東北大学のZhiyong Qiu助教と齊藤英治教授らの研究チームは、スピン流を用いて超薄膜物質の磁性を観測することに成功した。超薄膜試料の磁気特性を比較的簡便に測定できる手法の開発によって、スピントロニクス分野の進展に弾みをつける。
東北大学原子分子材料科学高等研究機構(WPI-AIMR)/金属材料研究所のZhiyong Qiu助教と齊藤英治教授らの研究チームは2016年8月、スピン流を用いて超薄膜物質の磁性を観測することに成功したと発表した。超薄膜試料の磁気特性を、比較的簡便に測定できる手法の開発によって、スピントロニクス分野の進展に弾みをつける。
研究グループは今回、磁性絶縁体であるイットリウム鉄ガーネット(YIG:Y3Fe5O12)層と白金(Pt)層の間に、膜厚が3〜10nmと極めて薄い磁性体の酸化コバルト(CoO)層を挟んだ3層構造の試料を用意した。

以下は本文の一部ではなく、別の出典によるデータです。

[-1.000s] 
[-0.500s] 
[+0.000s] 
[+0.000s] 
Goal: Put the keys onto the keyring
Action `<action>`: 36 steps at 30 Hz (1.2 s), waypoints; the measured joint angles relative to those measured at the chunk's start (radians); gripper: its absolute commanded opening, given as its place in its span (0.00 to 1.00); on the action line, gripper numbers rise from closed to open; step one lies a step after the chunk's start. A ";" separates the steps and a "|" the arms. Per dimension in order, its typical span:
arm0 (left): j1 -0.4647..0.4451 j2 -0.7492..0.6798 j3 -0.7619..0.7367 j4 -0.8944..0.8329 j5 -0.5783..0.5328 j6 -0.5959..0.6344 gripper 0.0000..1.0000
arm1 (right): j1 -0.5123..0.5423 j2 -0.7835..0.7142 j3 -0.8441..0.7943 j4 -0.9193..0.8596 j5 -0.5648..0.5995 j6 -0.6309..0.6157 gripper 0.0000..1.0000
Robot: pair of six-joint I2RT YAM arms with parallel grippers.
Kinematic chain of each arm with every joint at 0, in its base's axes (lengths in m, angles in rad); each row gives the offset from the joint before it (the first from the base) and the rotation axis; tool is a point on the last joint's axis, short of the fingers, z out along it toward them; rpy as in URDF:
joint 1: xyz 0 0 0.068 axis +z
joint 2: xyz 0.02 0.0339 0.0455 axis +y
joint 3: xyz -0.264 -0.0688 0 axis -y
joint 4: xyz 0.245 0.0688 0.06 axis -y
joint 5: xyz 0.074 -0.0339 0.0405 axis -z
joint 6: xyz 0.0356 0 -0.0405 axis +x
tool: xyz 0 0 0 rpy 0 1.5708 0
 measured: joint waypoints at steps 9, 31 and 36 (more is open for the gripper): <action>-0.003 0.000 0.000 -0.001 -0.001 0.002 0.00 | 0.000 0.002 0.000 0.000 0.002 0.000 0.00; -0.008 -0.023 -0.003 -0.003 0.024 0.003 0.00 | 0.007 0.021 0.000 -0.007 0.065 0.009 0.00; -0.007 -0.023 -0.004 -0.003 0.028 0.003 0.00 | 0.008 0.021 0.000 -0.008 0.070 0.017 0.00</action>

実験では、スピン流を生成する方法としてスピンポンピング技術を用いた。この技術は、静磁場とマイクロ波を特定の条件で、YIG層に印加すると強磁性共鳴が起き、YIG層中のスピンが一斉に回転する。スピンの回転によって隣接する層にスピン流を生じさせる方法である。
YIG層から注入されたスピン流は、CoO層を通過してPt層へと到達する。Pt層では注入されたスピン流が逆スピンホール効果によって、電圧に変換される。この電圧は、CoO層のスピン伝導度(スピン流の流れやすさ)が反映されたものとみられる。
測定した電圧信号の温度依存性を調べた。そうしたところ、ピーク値は温度に依存しており、CoO層が常磁性体から反強磁性体へと相転移する温度(ネール温度)近傍であることが分かった。具体的には、相転移近傍ではスピン流が流れやすく、高い電圧を示した。これに対して低温の反強磁性層ではスピン流が流れにくく、低い電圧が観測された。また、ピーク値は強磁性共鳴の周波数に依存し、低周波ほど大きくなることが分かった。これはスピン伝導度を通じて、CoO層の磁気的な運動の時間スケールを反映しており、CoO層の詳細な磁気情報を反映したものだと、研究チームではみている。
今回の研究成果により、スピン流の流れやすさは、超薄膜中の磁性を反映していることが明らかとなった。しかも、より簡便なスピンポンピング技術を活用して、新たな超薄膜の物性測定を可能とした。これまでのように大型の設備を用いなくても測定できるため、反強磁性体を利用したスピントロニクス分野の発展に貢献できる可能性が高いとみられている。